Give again every line from the one with "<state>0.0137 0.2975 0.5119" through the last line of the data, exactly, and leave out the lines before it.

Segment Start: INFORMATION SUPPLIED

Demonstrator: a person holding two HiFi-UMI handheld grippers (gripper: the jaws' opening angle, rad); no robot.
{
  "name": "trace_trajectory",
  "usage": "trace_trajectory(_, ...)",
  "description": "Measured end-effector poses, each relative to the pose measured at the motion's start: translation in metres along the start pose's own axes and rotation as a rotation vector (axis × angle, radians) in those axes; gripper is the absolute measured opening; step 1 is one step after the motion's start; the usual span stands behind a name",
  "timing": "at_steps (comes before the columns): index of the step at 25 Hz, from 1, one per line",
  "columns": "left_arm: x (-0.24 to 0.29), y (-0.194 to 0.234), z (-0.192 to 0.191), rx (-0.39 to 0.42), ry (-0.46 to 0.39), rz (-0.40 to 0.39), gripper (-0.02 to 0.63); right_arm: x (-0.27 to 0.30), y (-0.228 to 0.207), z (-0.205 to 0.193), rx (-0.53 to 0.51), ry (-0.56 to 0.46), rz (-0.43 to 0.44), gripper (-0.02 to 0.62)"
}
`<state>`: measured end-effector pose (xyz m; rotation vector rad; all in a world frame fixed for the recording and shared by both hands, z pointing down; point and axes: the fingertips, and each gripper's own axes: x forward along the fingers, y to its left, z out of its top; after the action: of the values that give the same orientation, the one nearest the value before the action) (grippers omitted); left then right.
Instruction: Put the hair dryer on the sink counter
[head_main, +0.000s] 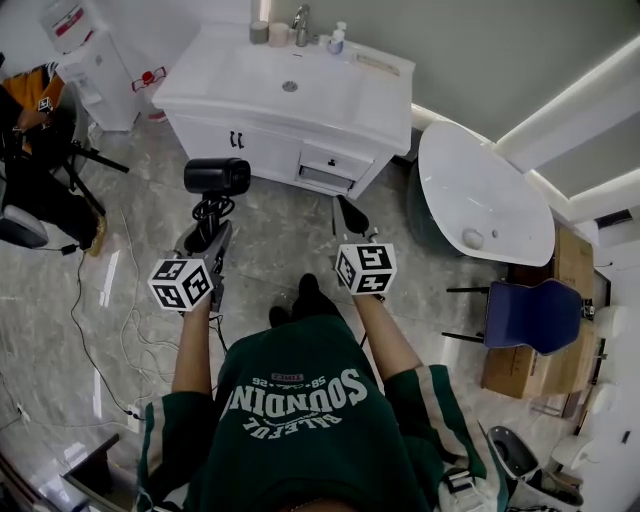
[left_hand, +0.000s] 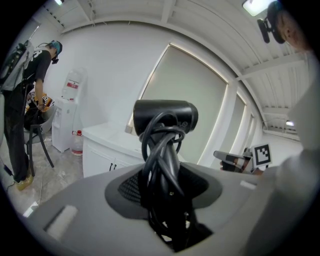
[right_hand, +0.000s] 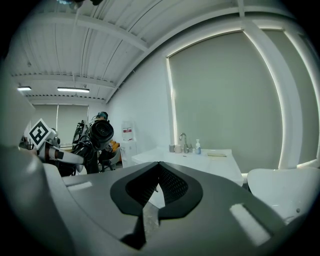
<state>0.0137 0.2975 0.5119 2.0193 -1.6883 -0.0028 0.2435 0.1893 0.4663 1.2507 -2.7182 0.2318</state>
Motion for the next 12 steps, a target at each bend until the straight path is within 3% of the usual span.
trace_trajectory(12,0.015,0.019,0.006,0.006,-0.001,0.013,0.227,0.033,-0.005,-0.004,0.006,0.015,0.020,0.005)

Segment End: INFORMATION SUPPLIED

EXERCISE RESULT
<state>0.0137 0.2975 0.5119 2.0193 -1.6883 -0.0028 0.2435 0.1893 0.4663 1.2507 -2.7182 0.2318</state>
Motion for the next 12 steps, a target at each bend until the straight path is within 3% of the usual span.
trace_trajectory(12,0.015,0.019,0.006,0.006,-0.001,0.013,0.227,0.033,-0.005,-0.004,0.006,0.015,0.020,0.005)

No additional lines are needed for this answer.